What Is Effective Objection Handling in the Sales Process?
Basically, objection handling is when a sales rep responds to a prospect's concerns about the product or service at hand in a manner that resolves those concerns and keeps the deal alive. Most sales objections are related to competitors, product fit, or pricing. Not to mention, you might experience the classic brush-off now and then.
The point of objection handling is to change a buyer’s mind or at least help them feel comfortable proceeding with the next steps. Some sales professionals attempt to pressure prospects into backing down. While this works in some cases, it often reinforces the buyer’s objection, and the salespeople ruin any trust and rapport they’ve developed with the prospect.
The key is to guide your prospect to a different conclusion while allowing them to remain the decision-maker. If your persuasive tactics fail, it’s typically an indicator that the prospect isn’t a good fit. This is sometimes an inevitable part of the objection handling process.
What Are the Most Common Sales Objections?
You may come across hundreds of different customer objections throughout your sales career. Some prospects are already in contract with a competitor or have no interest in committing to a contract.

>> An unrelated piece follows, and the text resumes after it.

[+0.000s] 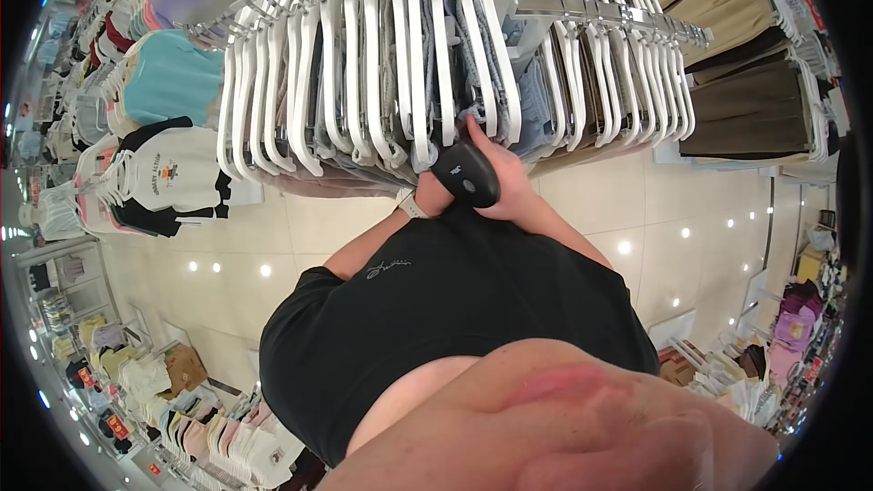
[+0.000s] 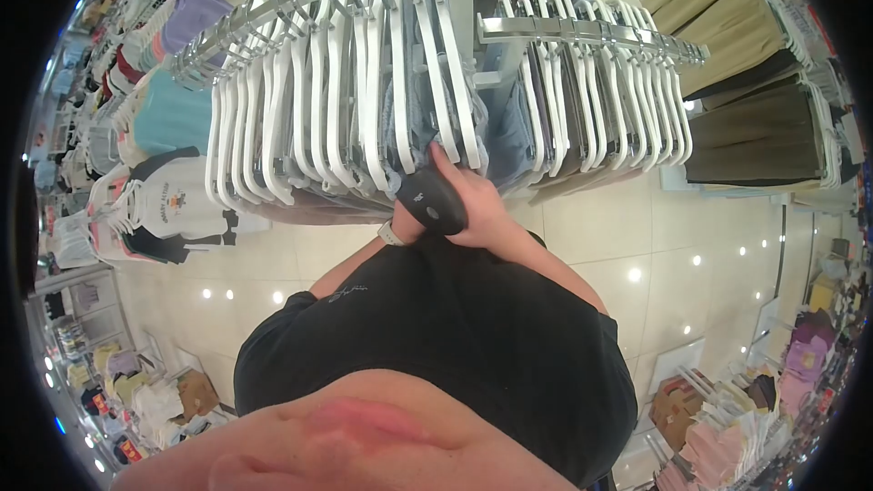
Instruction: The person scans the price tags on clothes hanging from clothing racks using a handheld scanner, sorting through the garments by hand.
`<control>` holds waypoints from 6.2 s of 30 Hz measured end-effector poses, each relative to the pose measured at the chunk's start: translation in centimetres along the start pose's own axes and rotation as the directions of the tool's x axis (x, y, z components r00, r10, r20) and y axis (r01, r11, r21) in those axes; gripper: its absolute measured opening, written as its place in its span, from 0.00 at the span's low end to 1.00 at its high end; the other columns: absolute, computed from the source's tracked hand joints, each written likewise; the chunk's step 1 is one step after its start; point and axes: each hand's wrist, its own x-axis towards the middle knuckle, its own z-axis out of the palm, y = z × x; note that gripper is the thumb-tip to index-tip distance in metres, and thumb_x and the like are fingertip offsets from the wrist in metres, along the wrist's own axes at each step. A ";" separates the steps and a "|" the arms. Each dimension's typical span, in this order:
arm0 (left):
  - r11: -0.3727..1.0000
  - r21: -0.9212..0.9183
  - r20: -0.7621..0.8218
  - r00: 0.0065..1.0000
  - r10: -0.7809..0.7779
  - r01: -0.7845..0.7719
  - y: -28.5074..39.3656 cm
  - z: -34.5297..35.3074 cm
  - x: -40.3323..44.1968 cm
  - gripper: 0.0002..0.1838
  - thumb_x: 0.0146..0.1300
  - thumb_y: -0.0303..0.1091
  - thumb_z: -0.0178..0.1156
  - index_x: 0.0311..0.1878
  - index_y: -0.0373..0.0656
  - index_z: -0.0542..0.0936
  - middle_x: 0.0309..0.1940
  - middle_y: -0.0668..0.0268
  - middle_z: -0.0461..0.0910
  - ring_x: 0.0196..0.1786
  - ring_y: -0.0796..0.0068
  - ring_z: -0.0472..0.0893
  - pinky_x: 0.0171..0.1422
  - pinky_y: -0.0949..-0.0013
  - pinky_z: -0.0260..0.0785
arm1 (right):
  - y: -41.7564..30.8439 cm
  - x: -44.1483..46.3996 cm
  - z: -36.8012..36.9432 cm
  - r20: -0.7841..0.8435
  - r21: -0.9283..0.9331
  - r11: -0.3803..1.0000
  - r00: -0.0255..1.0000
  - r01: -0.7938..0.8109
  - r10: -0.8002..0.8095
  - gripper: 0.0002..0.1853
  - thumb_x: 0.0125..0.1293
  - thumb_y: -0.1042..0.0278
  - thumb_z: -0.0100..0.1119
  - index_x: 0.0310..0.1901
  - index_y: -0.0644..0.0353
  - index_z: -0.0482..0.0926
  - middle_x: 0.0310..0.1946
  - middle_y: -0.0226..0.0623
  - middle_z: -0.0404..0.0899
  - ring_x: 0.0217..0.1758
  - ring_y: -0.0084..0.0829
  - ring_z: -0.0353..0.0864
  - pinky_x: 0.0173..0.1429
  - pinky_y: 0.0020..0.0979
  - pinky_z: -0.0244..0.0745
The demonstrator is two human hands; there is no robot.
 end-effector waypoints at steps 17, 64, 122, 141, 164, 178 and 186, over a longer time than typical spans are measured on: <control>0.794 -0.496 -0.142 0.869 -0.474 0.353 -5.8 4.5 7.3 0.25 0.77 0.44 0.52 0.68 0.35 0.71 0.66 0.56 0.74 0.65 0.62 0.77 0.67 0.57 0.71 | 4.0 -1.5 3.6 -0.121 0.241 0.964 0.982 -0.114 0.147 0.38 0.55 0.72 0.78 0.67 0.68 0.71 0.61 0.45 0.77 0.64 0.38 0.78 0.70 0.37 0.69; 0.769 -0.547 0.301 0.935 -0.189 0.332 0.0 0.2 3.6 0.21 0.73 0.40 0.58 0.65 0.43 0.75 0.63 0.60 0.77 0.66 0.64 0.75 0.72 0.62 0.66 | 3.5 -3.3 -0.4 0.012 0.085 0.993 0.997 0.077 -0.079 0.45 0.52 0.76 0.70 0.73 0.71 0.59 0.63 0.53 0.77 0.56 0.44 0.85 0.62 0.34 0.75; 0.888 -0.324 -0.177 0.902 -0.394 0.325 -1.5 1.0 8.3 0.19 0.74 0.33 0.54 0.64 0.38 0.76 0.62 0.53 0.78 0.65 0.57 0.76 0.71 0.60 0.66 | 4.2 2.4 0.8 -0.101 0.210 0.864 0.869 -0.458 0.485 0.23 0.64 0.64 0.73 0.58 0.63 0.81 0.52 0.36 0.85 0.55 0.30 0.83 0.62 0.33 0.76; 0.826 -0.490 -0.285 0.844 -0.454 0.279 1.6 -1.8 11.1 0.16 0.79 0.33 0.50 0.59 0.32 0.78 0.52 0.54 0.82 0.54 0.61 0.80 0.63 0.60 0.70 | 8.1 4.0 0.2 -0.216 0.059 0.932 0.907 -0.359 0.363 0.23 0.64 0.58 0.71 0.57 0.60 0.80 0.49 0.38 0.81 0.51 0.36 0.78 0.54 0.36 0.73; 0.796 -0.582 -0.205 0.917 -0.341 0.166 3.2 -3.5 10.9 0.18 0.83 0.37 0.42 0.39 0.39 0.77 0.24 0.66 0.77 0.25 0.75 0.77 0.32 0.70 0.70 | 6.9 3.9 0.7 0.016 0.471 0.695 0.793 -0.544 0.609 0.05 0.65 0.70 0.67 0.35 0.60 0.82 0.24 0.29 0.78 0.26 0.23 0.76 0.33 0.26 0.69; 0.635 -0.507 0.094 0.770 -0.631 0.583 1.5 -0.6 6.0 0.17 0.73 0.44 0.53 0.48 0.38 0.81 0.43 0.56 0.84 0.49 0.64 0.83 0.57 0.62 0.73 | 5.8 -2.0 2.2 0.008 0.377 0.741 0.802 -0.556 0.597 0.17 0.61 0.65 0.73 0.47 0.62 0.80 0.35 0.31 0.83 0.37 0.23 0.82 0.44 0.28 0.76; 0.482 -0.688 0.560 0.819 -0.124 0.542 4.1 0.1 4.2 0.14 0.72 0.30 0.60 0.57 0.38 0.81 0.51 0.65 0.84 0.53 0.80 0.80 0.62 0.70 0.71 | 6.0 -12.4 0.2 -0.094 0.182 0.979 0.989 -0.094 0.112 0.40 0.49 0.71 0.78 0.66 0.67 0.71 0.54 0.45 0.81 0.58 0.40 0.82 0.64 0.39 0.73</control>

Some are working with a limited budget and simply can’t fit in anything else at the moment.
Then there are the potential buyers who are hesitant because they’ve never heard of your company or they don’t understand your product — the list goes on.
You could spend months, even years, preparing for every potential sales objection under the sun. But if you just take a bit of time learning how to navigate the objections below, you’ll position yourself to develop stronger customer relationships and close more deals.

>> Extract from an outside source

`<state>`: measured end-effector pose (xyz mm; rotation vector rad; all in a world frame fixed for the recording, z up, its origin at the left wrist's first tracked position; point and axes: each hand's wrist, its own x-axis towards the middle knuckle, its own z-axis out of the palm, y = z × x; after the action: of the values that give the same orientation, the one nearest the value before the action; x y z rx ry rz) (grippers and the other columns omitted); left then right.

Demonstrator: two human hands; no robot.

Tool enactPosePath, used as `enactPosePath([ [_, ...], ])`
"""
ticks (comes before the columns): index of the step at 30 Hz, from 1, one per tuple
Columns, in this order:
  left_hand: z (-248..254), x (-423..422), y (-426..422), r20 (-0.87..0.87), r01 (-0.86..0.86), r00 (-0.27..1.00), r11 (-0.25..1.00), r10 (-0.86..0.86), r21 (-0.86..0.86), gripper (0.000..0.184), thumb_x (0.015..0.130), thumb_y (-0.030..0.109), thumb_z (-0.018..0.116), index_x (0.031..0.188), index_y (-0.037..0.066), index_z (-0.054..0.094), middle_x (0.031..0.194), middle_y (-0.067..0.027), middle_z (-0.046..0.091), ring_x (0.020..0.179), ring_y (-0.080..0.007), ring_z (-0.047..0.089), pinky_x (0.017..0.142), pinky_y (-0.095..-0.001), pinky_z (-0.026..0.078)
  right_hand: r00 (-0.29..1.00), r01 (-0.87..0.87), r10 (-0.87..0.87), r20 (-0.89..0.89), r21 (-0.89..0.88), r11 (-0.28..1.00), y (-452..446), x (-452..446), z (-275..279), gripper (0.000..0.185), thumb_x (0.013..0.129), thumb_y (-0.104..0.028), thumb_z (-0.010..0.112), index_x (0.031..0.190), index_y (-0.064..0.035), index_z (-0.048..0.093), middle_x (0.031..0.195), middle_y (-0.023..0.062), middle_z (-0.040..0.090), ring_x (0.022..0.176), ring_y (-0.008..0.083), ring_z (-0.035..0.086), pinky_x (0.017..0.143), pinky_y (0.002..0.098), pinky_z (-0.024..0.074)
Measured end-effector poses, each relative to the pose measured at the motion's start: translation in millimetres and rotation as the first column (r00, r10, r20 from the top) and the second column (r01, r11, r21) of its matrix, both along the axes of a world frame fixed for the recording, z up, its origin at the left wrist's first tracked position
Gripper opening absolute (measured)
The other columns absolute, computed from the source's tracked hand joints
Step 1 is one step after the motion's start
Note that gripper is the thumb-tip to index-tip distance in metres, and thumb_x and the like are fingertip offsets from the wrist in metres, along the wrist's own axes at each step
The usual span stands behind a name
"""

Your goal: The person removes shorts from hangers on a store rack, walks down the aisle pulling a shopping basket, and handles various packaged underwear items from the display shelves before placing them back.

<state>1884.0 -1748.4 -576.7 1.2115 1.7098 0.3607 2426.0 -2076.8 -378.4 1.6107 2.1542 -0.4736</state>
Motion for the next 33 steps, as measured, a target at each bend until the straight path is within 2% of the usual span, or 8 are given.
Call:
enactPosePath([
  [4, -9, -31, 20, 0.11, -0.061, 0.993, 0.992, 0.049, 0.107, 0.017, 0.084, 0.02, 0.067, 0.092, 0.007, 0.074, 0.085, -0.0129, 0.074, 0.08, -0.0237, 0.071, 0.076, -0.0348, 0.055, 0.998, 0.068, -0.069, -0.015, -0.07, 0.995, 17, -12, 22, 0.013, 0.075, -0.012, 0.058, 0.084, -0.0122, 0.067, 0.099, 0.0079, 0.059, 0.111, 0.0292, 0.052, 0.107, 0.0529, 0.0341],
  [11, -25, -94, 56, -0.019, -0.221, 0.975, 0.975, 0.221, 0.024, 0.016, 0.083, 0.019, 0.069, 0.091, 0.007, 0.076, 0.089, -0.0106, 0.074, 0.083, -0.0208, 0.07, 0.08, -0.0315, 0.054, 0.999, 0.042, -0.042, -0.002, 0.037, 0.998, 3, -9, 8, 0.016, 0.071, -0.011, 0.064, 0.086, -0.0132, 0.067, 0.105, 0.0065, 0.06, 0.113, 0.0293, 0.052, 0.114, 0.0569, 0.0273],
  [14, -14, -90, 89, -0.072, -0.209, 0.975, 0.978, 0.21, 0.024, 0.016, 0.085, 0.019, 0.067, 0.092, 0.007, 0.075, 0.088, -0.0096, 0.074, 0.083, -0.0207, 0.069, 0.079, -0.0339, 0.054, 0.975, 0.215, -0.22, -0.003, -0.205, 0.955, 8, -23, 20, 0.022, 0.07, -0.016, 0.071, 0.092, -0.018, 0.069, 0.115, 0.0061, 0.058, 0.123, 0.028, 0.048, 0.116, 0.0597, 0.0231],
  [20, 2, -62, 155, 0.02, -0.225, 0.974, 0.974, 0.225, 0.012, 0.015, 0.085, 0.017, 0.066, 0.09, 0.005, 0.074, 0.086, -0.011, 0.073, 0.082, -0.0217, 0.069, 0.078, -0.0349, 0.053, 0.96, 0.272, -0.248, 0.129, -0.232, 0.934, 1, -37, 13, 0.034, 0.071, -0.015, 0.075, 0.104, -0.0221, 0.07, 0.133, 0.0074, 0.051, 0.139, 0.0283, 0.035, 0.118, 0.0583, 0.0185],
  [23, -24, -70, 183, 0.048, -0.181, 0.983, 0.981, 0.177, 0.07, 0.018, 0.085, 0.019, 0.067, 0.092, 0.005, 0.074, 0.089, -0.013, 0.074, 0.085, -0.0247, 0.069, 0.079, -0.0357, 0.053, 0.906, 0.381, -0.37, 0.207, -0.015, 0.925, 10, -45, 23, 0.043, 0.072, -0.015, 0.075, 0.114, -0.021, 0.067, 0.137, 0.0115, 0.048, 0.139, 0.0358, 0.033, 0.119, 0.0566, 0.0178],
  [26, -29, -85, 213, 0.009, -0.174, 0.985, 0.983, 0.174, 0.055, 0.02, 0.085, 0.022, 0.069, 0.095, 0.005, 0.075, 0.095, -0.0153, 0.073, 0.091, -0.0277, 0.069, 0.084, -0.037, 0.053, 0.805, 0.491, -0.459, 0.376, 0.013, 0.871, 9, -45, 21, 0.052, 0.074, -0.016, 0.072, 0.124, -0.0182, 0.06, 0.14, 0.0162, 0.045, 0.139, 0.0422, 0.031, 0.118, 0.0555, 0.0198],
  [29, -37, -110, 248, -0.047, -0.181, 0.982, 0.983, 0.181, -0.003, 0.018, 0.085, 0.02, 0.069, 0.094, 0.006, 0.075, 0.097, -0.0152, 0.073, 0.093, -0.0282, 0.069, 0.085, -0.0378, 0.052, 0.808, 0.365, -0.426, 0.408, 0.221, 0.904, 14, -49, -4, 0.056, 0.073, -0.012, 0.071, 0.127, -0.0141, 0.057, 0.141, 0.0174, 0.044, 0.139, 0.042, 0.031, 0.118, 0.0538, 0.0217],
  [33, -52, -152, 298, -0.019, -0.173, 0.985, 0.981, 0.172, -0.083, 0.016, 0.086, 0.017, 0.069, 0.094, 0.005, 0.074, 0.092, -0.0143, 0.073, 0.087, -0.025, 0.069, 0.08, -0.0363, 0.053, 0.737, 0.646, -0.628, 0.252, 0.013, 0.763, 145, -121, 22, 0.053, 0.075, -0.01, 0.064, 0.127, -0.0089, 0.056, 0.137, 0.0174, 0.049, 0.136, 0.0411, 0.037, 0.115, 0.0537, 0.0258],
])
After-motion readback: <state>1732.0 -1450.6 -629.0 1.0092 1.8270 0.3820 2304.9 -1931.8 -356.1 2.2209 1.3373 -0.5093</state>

When you make a sales call, the most common type of prospect objection that you’ll hear is a price objection. Even potential customers who plan to buy your product will object to the price in one form or another and might call it a deal-breaker. It’s critical to remain focused on the value of your product instead of on price as a selling point.

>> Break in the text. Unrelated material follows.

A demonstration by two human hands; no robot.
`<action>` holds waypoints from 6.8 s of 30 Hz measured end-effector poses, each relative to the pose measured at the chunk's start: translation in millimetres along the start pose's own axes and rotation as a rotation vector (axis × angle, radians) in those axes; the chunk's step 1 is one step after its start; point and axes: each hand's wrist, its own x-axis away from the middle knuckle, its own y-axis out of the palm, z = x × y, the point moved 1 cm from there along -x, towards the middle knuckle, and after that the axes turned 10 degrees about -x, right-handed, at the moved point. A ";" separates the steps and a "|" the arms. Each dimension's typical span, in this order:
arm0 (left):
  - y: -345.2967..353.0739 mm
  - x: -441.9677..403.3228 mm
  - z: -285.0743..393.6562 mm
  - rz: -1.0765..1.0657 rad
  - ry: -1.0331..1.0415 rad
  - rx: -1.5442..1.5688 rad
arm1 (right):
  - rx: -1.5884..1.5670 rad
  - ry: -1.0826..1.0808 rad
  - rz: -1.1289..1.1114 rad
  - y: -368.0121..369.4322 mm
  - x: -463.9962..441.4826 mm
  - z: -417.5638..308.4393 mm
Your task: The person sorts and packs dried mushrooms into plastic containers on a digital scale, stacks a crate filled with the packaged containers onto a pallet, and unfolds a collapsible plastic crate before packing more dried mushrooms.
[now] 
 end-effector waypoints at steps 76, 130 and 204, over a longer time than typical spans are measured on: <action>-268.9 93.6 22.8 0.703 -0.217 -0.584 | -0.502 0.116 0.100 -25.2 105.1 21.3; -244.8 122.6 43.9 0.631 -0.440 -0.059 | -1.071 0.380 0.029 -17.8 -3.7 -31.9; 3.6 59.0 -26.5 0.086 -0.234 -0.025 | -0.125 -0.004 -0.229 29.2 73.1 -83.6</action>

If you get whisked away into justifying the cost, you’ll essentially become a transactional middleman. Take control of the sales conversation by confidently communicating your brand’s value proposition.
Concerns About Quality
Quality-related concerns are some of the trickiest sales objections to navigate. Unfortunately, you’ll encounter many of them when handling sales objections. The challenge lies in proving the quality of your product order without using deception or smokescreen.
Some sales reps use their objection handling skills to convince a prospect that the product’s quality is well worth the price. They might allow the buyer to sample the product or provide a free trial.
Still, quality is subjective, and it’s hard to prove empirically that your product is a tier above the competition. That said, garnering customer testimonials and learning how to explain your product’s long-term reliability can help you close the deal.
Perhaps the most frustrating objection to salespeople is the brush-off. It most commonly happens during cold calls, and you may be guilty of it yourself! Getting brushed off is when the prospect doesn’t even give you the time to get to your opening statement. They answer, hear you’re a sales rep and say a short phrase before hanging up.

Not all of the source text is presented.